The United States announced an aid package for Ukraine on Sept. 6 that for the first time included ammunition made with depleted uranium to Ukraine, raising concerns over the material’s potential health and environmental effects.
The munitions — 120-millimeter anti-armor ammunition — are for use in 31 U.S.-provided M1 Abrams tanks, the first of which reached Ukraine in recent days. Britain has also sent Ukraine ammunition made with depleted uranium.
The Pentagon has defended the use of the ammunition, maintaining that it will assist Kyiv’s counteroffensive against Russian forces. But some experts say the health risks posed by depleted uranium outweigh the military benefits. Here is what to know about it:
Ammunition made with depleted uranium can pierce armor.
Depleted uranium is a byproduct of uranium enrichment, the process used to create nuclear fuel. It is only mildly radioactive, but it is extremely dense — almost two and a half times denser than steel and at least one and a half times denser than lead.
The material has some civilian uses, as for instance in medical radiation shields, certain sailboat keels and some airplane parts.
But its main use is in armaments. Depleted uranium can be fashioned into long, thin, dart-like projectiles that can pierce heavily armored vehicles like tanks, said Doug Weir, the research and policy director at The Conflict and Environment Observatory. And the uranium dust created on impact can ignite, potentially consuming the target in fire. The United States has deployed the munitions in prior conflicts, including in the Persian Gulf War and the invasion of Iraq.
The ammunition is “part of an overall trend to send Ukraine more advanced and controversial weaponry,” said Gabriela Iveliz Rosa Hernández, a research associate at the Arms Control Association. “We’ve gone from Javelins and Stingers to Abrams tanks and F-16s in terms of commitment.”

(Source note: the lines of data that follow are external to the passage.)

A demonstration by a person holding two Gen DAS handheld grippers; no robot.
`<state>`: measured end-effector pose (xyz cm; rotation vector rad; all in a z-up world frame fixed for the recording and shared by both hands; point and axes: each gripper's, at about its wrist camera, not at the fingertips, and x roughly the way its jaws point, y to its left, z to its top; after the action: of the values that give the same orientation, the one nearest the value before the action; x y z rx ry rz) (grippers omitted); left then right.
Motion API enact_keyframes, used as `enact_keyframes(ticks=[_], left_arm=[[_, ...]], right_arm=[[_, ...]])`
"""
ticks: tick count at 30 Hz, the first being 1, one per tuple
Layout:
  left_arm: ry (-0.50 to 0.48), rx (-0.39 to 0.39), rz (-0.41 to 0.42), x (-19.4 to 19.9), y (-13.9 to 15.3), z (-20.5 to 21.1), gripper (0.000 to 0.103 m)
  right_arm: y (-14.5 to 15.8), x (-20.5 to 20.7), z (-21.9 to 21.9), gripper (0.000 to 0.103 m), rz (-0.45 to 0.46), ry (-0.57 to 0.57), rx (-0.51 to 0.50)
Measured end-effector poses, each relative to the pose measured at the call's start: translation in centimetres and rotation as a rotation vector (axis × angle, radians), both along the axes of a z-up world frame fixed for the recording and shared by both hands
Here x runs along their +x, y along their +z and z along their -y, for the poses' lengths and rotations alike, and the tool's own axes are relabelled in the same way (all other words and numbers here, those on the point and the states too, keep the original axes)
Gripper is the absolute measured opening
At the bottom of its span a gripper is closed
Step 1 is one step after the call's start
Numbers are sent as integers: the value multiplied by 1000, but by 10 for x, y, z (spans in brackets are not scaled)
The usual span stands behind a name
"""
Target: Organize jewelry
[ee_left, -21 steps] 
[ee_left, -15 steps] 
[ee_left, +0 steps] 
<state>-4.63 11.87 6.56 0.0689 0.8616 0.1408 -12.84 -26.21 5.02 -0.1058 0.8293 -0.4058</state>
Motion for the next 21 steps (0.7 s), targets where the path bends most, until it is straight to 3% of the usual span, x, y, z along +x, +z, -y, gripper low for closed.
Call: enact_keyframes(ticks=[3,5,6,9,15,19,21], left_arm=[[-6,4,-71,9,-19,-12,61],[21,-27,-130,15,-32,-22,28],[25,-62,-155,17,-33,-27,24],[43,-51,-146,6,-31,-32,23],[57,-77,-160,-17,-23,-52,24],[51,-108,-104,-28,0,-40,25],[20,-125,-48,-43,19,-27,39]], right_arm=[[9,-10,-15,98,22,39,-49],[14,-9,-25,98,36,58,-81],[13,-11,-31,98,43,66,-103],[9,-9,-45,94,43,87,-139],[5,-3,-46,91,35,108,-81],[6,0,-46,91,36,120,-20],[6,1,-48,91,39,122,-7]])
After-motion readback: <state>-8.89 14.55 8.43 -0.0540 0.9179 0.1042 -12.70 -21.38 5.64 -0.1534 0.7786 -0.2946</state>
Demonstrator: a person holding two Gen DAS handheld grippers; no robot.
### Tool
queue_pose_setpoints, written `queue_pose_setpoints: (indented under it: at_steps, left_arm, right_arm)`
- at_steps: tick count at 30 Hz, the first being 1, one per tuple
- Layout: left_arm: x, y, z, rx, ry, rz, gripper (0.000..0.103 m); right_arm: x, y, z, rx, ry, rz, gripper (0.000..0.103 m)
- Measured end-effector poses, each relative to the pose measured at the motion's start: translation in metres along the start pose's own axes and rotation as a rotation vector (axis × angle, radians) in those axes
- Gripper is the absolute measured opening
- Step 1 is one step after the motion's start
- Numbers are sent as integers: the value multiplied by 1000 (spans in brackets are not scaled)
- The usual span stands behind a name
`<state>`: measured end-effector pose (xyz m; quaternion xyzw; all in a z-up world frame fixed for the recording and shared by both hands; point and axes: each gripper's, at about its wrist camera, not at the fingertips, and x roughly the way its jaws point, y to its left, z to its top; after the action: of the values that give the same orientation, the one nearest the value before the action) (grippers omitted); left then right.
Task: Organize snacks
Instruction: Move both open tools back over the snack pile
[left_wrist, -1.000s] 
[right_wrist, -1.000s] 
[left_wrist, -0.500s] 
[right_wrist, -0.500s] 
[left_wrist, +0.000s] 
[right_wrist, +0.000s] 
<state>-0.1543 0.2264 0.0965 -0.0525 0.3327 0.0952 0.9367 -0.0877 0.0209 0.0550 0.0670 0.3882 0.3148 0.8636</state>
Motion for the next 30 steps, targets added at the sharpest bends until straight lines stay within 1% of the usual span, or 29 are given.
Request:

Lingering uranium dust can emit radiation.
Fired shells leave behind finely powdered uranium dust that can contaminate soil. The dust emits alpha radiation, which cannot penetrate skin and is not harmful when outside the body, Mr. Weir said, but when ingested or inhaled, can “essentially dump radiation straight into your lung tissue.”
Wim Zwijnenburg, the humanitarian disarmament project leader for the Dutch peace organization PAX, said that children and pregnant women are the most vulnerable to the dust’s health effects.
The Pentagon has disputed claims that depleted uranium is linked to other significant health or environmental impacts, citing studies by the Centers for Disease Control and Prevention, the World Health Organization and the International Atomic Energy Agency. The Department of Defense also pointed to a study of almost 80 survivors of incidents involving depleted uranium in the 1991 Gulf War, which did not find any adverse clinical effects linked to the weapons.
But both Mr. Zwijnenburg and Mr. Weir said that there had not been enough research on the long-term effects of depleted uranium munitions to confirm such an assessment.
Unlike cluster munitions, which the U.S. shipped to Ukraine in July, there is no international treaty banning weapons made with depleted uranium. But opponents of depleted uranium weapons argue that the potential postwar effects on civilians are enough reason to ban them.
Russia calls it ‘a clear sign of inhumanity.’
Dmitri S. Peskov, the spokesman for President Vladimir V. Putin, called the U.S. decision to supply Ukraine with depleted uranium shells “very bad news.” The Russian Embassy in Washington posted a message on Telegram condemning the transfer, calling the decision “a clear sign of inhumanity.”
It is not clear whether Russia uses depleted uranium shells itself, though the state news agency Tass reported in 2018 that a modernized version of its main battle tank had the capacity to fire them. The report cited a Russian military expert, Viktor Murakhovsky, as saying that the shells were kept in special stockpiles rather than in regular arsenals.